_Exercise_: Counting only lines that contain "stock", how many are there in the records below? Give the figure alone.

_Given data_:
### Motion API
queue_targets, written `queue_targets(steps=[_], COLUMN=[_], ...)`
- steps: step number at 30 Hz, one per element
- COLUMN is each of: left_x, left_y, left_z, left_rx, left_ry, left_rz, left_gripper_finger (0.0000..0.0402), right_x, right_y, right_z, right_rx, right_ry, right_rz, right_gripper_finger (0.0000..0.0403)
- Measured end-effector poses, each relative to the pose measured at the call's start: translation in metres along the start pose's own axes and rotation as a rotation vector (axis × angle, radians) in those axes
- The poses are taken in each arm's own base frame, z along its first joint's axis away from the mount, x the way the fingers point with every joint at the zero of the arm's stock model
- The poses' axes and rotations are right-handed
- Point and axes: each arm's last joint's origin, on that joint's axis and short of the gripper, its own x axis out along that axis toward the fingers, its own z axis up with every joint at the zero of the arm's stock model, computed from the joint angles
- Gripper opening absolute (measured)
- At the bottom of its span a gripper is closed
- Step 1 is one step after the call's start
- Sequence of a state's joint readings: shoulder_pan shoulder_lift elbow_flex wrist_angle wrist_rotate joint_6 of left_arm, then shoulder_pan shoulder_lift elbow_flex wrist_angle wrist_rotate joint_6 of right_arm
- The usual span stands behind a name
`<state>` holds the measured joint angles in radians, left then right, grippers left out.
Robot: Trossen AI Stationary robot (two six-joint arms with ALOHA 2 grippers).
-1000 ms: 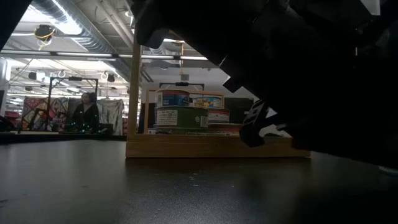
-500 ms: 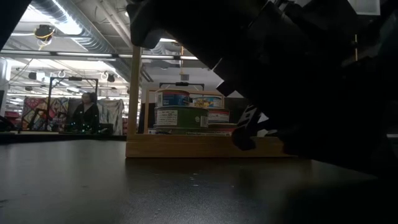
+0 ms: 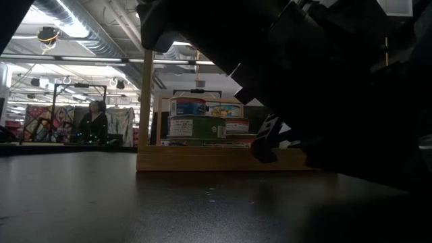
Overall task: Stack canned seafood by type on shelf
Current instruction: Stack the green tuna can on top of the other green tuna can on the shelf
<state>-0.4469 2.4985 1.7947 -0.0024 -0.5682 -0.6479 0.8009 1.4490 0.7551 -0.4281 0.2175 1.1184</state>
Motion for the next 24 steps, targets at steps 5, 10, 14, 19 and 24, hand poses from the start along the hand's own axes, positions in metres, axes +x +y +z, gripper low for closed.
queue_targets(steps=[5,10,14,19,24], left_x=[0.0,0.0,0.0,0.0,0.0], left_y=[0.0,0.0,0.0,0.0,0.0], left_z=[0.0,0.0,-0.001,-0.001,-0.001], left_rx=[0.0,0.003,0.004,0.005,0.006], left_ry=[0.001,0.005,0.008,0.01,0.011], left_rz=[-0.001,-0.001,-0.001,0.0,0.0], left_gripper_finger=[0.0,0.0,0.0,0.0,0.0], right_x=[0.0,0.0,0.0,-0.004,-0.01], right_y=[0.0,0.0,0.0,0.0,0.0], right_z=[0.0,0.0,0.001,0.002,0.006], right_rx=[0.0,0.001,0.002,0.006,0.015], right_ry=[-0.006,-0.008,-0.009,-0.03,-0.087], right_rz=[-0.005,-0.003,-0.003,0.008,0.014], right_gripper_finger=[0.0005,0.0005,0.0005,0.0005,0.0005])
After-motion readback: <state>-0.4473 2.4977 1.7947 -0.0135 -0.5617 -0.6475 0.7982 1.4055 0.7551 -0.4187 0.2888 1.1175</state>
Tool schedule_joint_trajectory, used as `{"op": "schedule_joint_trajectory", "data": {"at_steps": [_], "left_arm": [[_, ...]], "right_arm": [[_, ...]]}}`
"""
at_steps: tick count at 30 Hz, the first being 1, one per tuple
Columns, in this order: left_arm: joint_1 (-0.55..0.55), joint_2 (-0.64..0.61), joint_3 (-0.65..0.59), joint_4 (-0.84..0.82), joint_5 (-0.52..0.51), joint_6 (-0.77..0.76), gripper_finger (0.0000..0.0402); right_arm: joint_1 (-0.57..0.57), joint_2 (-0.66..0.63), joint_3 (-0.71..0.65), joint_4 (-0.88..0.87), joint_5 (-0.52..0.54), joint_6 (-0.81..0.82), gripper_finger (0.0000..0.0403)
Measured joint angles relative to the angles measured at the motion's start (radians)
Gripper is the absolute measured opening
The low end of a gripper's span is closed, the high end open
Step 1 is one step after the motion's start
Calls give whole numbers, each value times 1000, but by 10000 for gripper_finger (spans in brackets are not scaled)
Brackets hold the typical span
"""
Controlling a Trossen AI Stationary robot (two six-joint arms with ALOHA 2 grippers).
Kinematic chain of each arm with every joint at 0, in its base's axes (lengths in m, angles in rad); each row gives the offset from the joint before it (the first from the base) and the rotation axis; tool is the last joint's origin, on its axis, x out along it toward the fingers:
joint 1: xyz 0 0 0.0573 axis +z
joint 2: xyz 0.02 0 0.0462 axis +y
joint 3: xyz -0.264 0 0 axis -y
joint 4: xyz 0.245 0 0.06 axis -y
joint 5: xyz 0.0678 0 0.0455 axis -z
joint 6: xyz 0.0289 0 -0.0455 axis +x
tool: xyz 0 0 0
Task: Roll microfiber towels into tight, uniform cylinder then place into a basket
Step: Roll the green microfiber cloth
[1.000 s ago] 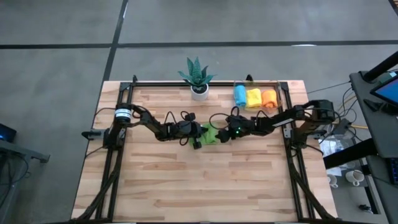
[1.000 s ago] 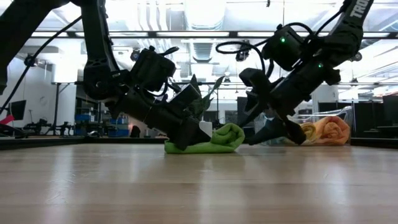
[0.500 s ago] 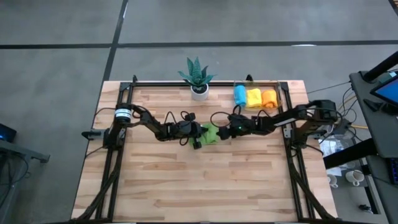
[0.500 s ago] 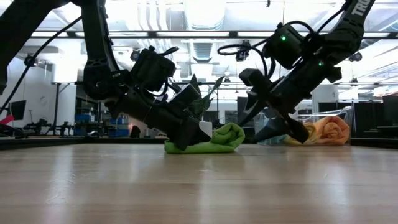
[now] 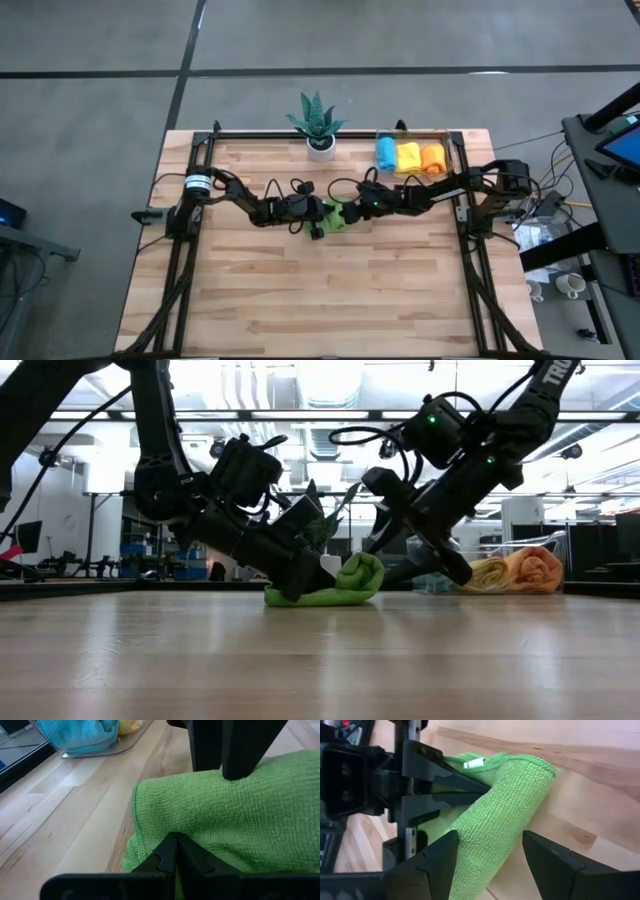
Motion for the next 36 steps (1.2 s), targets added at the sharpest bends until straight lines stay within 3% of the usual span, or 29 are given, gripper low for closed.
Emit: {"op": "schedule_joint_trajectory", "data": {"at_steps": [17,32,36], "left_arm": [[0,0,-5,1,0,-1,0],[0,0,-8,1,0,0,0],[0,0,-10,1,0,0,0]], "right_arm": [[0,-40,-6,-4,7,4,219],[2,37,-2,-10,27,24,219],[4,35,-2,-44,56,3,195]]}}
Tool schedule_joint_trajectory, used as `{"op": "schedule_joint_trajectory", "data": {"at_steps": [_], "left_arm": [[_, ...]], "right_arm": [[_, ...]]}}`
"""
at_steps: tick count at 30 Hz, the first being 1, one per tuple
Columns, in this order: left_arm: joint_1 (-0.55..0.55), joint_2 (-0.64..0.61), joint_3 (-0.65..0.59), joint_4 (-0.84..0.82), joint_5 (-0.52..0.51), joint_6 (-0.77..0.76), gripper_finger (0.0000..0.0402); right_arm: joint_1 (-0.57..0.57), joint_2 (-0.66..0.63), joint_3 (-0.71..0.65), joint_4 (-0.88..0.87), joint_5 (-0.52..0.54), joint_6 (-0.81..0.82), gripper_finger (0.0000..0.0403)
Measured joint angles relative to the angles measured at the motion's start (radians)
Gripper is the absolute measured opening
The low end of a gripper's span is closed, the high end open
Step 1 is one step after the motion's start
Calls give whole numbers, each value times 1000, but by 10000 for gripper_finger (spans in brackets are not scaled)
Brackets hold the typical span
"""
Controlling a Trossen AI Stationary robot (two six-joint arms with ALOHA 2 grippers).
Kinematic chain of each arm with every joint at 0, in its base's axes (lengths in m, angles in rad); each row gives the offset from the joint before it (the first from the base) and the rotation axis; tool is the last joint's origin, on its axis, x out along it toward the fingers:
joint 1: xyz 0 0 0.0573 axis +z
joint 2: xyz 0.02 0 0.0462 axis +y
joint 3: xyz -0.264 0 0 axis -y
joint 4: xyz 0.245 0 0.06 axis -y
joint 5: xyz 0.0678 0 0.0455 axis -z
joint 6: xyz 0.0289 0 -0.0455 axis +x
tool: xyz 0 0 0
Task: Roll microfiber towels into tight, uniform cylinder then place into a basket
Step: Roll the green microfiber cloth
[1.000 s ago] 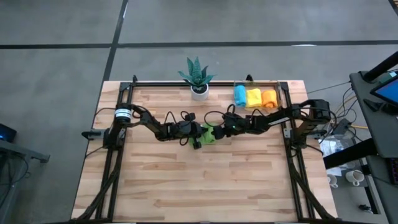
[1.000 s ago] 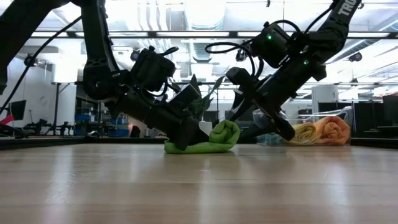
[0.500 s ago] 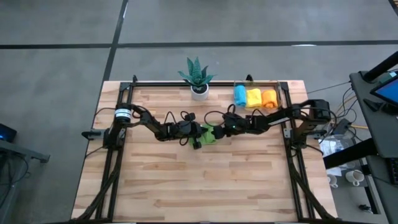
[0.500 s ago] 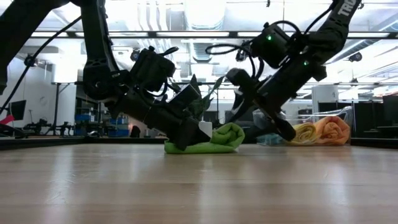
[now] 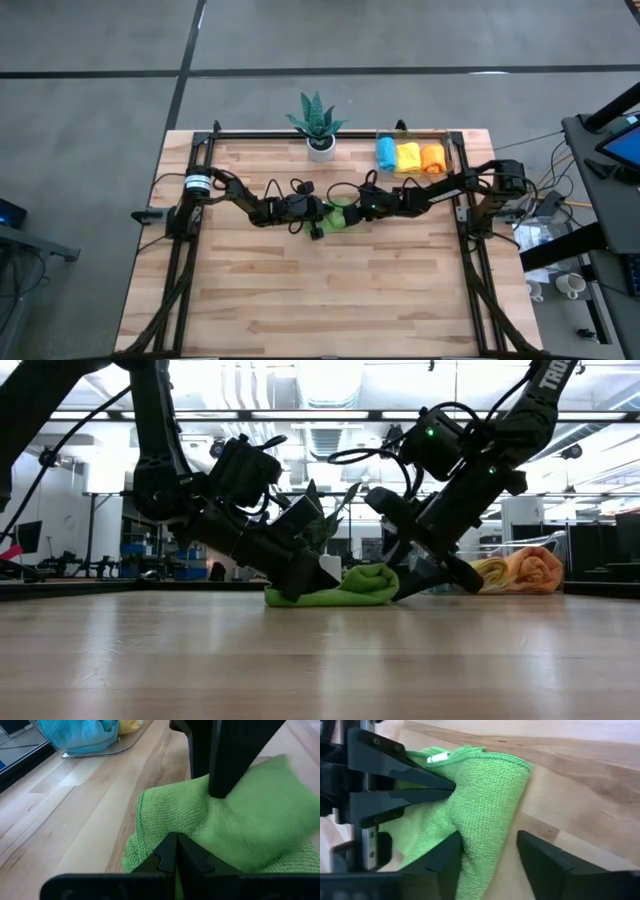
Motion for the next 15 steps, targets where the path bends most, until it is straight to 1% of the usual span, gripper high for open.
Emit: {"op": "schedule_joint_trajectory", "data": {"at_steps": [3,8,10,12,15], "left_arm": [[0,0,5,0,0,0,0],[-4,1,20,8,0,-2,0],[-10,1,23,22,-1,-23,0],[-18,-15,25,27,-1,-24,0],[-30,-78,17,41,-6,-1,0]], "right_arm": [[4,-1,0,-37,15,-33,148],[24,-1,0,-36,42,-118,54],[29,-1,0,-37,44,-150,23],[33,-1,0,-42,50,-169,17],[38,-11,0,-85,60,-198,14]]}}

_The answer_: 2